[Task objective]
Within the data below, tally the lines that contain "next" and state only the total.

===== Recorded information =====

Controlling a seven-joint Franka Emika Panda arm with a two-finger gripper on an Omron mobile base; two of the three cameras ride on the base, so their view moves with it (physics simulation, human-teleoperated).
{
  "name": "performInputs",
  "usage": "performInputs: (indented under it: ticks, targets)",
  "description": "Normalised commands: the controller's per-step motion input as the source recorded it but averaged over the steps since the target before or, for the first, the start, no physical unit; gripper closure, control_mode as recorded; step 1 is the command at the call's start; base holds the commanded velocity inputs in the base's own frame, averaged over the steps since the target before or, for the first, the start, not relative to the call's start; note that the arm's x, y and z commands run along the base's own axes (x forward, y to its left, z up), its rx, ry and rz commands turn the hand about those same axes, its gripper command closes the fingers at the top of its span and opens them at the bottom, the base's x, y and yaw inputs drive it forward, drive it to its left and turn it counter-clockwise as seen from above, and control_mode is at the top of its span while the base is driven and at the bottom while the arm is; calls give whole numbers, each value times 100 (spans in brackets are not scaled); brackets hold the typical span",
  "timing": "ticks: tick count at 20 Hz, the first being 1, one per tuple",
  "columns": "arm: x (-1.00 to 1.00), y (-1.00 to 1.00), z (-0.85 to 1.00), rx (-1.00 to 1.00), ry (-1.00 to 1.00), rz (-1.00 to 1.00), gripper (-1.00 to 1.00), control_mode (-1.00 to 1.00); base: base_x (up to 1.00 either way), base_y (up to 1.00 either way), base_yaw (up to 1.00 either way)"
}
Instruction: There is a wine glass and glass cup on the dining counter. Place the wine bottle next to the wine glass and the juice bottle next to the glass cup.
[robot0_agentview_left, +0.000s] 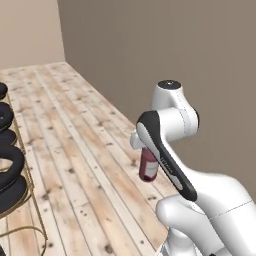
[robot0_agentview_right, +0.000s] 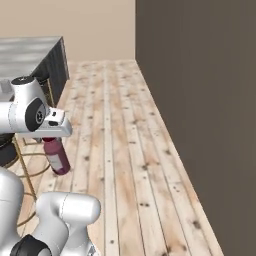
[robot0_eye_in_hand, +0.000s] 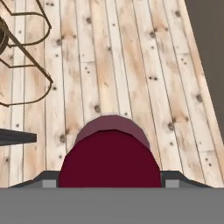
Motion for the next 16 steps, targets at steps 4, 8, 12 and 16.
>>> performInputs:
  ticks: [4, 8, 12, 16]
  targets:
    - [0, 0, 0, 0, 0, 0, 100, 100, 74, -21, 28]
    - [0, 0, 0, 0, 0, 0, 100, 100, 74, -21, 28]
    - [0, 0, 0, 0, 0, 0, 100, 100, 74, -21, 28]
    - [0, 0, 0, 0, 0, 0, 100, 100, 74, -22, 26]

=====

[Finished task]
2